M. Mouhamadi, reconnu coupable de favoritisme, détournement de fonds publics et corruption, écope également d'une amende de 10.000 euros, d'une inéligibilité de dix ans et d'une interdiction d'exercer dans le secteur pendant cinq ans. Un mandat de dépôt à effet différé a été prononcé.
Le tribunal a dressé le portrait d'un système «institutionnalisé» de contournement des règles de la commande publique, rendu possible par «une concentration des pouvoirs» entre les mains du président qui «signait l'intégralité des dépenses».
La pratique dite du «saucissonnage» était au cœur du dossier: des contrats fractionnés pour rester sous le seuil des 90.000 euros, au-delà duquel l'appel d'offres public devient obligatoire, afin d'attribuer directement les marchés à des sociétés «amies».
«Ces faits ont entraîné de graves distorsions de concurrence, ou même des faits particulièrement graves de détournement de fonds publics et de corruption», a déclaré le président du tribunal au moment de prononcer les peines.
Il a souligné que ces infractions avaient été commises alors que le Sieam «était en charge de la satisfaction d'un besoin essentiel pour la population de l'île, l'accès à l'eau potable, dans le contexte de la crise de l'eau que connaît Mayotte depuis 2017», et dénoncé des faits «ayant porté atteinte au contrat social local».
Autour de M. Mouhamadi, d'autres ex-responsables de l'établissement public, des contractants et leurs sociétés étaient également jugés.
Parmi les autres condamnations emblématiques, une membre de la commission des appels d'offres, ex-élue municipale à Dzaoudzi-Labattoir, a écopé de 18 mois d'emprisonnement, dont 12 avec sursis.
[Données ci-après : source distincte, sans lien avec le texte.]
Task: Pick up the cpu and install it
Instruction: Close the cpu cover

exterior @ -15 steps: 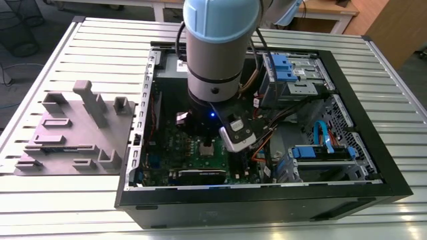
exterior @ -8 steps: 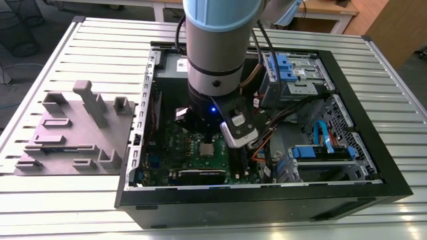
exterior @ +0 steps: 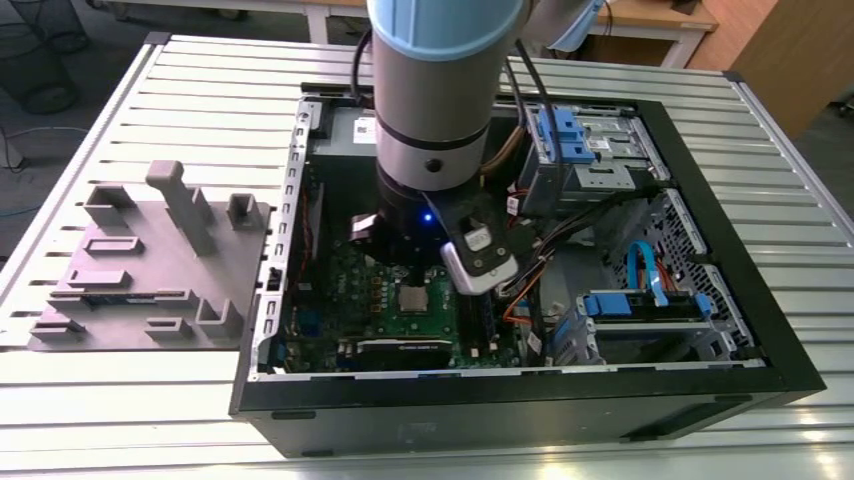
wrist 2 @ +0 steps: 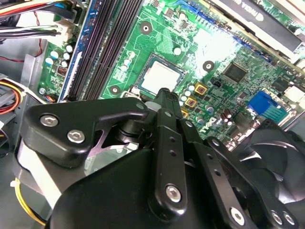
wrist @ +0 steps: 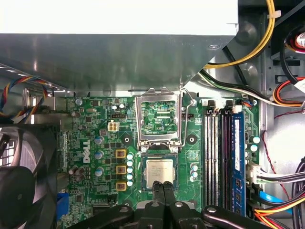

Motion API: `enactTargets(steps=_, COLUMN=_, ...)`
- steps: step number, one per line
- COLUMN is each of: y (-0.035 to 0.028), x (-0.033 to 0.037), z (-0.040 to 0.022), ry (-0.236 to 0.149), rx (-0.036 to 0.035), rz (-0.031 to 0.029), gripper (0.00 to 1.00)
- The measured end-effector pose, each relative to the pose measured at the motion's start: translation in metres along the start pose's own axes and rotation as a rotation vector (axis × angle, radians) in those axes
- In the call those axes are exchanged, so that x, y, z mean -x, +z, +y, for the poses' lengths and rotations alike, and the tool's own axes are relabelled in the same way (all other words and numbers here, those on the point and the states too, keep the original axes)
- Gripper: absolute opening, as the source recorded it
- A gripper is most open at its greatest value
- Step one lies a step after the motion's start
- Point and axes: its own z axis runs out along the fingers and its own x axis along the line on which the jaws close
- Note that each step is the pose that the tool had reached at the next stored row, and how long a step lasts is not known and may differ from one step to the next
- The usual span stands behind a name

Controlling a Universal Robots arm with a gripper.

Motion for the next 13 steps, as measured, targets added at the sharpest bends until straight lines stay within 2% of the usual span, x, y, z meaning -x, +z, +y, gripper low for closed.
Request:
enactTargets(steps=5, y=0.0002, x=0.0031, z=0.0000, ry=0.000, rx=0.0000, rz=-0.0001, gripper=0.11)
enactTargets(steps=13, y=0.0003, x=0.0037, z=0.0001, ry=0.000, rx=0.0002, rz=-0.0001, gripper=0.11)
Elle avait accepté un 4x4 d'un entrepreneur en échange de marchés publics.
Le tribunal a également épinglé des prestations de formation fictives: sur 22.000 heures facturées et 17.000 heures payées, seules 2.000 avaient été réellement dispensées.
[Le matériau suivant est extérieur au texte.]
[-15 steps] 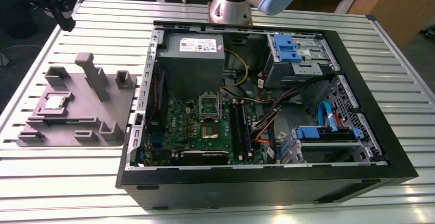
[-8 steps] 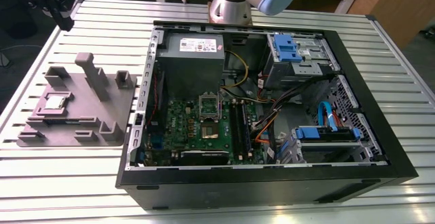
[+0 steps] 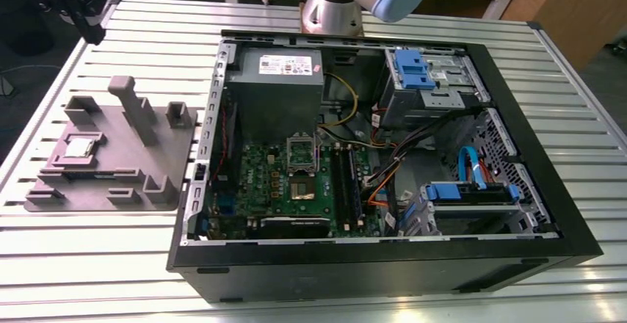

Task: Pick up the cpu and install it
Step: 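Reach for the cpu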

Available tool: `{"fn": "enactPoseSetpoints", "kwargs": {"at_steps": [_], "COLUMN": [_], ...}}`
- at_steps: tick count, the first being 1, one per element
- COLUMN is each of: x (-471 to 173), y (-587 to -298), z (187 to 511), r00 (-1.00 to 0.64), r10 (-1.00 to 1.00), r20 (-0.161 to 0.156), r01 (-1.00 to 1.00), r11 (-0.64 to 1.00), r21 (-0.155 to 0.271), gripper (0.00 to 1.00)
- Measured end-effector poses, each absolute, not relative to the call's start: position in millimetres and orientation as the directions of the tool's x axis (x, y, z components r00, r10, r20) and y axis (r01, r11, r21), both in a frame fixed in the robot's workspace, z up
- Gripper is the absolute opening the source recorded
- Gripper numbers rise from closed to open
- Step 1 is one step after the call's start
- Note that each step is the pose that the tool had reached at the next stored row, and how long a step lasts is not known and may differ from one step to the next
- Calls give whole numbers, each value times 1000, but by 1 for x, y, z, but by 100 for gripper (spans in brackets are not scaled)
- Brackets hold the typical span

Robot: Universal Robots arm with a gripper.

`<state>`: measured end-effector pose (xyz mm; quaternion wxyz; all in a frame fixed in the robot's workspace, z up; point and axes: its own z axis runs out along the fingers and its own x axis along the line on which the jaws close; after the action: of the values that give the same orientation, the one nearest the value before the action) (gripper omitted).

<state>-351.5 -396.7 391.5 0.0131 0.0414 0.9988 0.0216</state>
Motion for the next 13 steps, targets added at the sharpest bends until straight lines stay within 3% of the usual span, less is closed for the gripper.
{"fn": "enactPoseSetpoints", "kwargs": {"at_steps": [13], "x": [-354], "y": [-397], "z": [391], "r00": [-996], "r10": [83], "r20": [-24], "r01": [82], "r11": [996], "r21": [44], "gripper": [10]}}
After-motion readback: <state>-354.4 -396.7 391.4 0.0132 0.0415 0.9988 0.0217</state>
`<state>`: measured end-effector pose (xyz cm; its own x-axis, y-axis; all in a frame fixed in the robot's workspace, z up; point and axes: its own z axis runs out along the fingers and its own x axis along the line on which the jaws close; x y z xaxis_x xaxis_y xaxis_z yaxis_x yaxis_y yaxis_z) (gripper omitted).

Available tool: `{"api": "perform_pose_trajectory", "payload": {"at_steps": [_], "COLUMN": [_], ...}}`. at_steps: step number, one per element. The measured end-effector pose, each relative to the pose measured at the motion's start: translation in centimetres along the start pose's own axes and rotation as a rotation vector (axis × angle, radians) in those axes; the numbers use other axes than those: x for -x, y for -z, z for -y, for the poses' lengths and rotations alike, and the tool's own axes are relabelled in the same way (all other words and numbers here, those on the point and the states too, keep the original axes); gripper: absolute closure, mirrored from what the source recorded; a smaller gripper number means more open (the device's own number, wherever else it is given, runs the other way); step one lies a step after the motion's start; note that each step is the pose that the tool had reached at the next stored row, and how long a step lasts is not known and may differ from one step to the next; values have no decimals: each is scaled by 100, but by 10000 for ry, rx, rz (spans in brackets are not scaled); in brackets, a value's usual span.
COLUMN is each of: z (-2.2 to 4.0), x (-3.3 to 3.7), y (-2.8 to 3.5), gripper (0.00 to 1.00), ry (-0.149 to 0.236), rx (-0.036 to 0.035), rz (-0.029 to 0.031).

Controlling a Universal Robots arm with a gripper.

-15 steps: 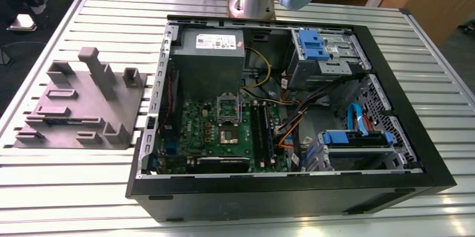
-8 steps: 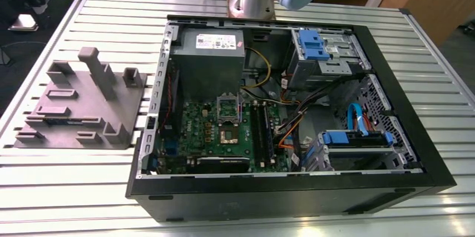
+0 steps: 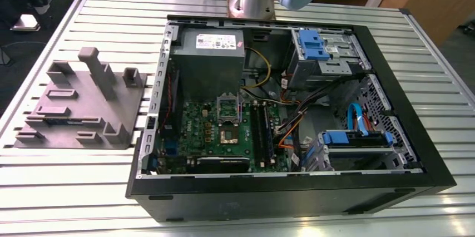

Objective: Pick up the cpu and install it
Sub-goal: 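Pick up the cpu and move it towards the insertion slot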

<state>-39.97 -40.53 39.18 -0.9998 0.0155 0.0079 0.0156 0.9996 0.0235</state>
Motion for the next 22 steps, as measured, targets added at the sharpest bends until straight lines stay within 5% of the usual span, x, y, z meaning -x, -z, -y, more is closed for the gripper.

L'affaire, instruite par le parquet national financier, avait débuté en 2019 après un signalement de la chambre régionale des comptes. Elle est symptomatique d'un problème chronique à Mayotte où, selon l'Insee, 29% des Mahorais n'ont pas accès à l'eau courante et les autres sont privés d'eau courante plusieurs jours par semaine.
L'association anticorruption Anticor, partie civile, a obtenu 5.000 euros au titre de son préjudice moral.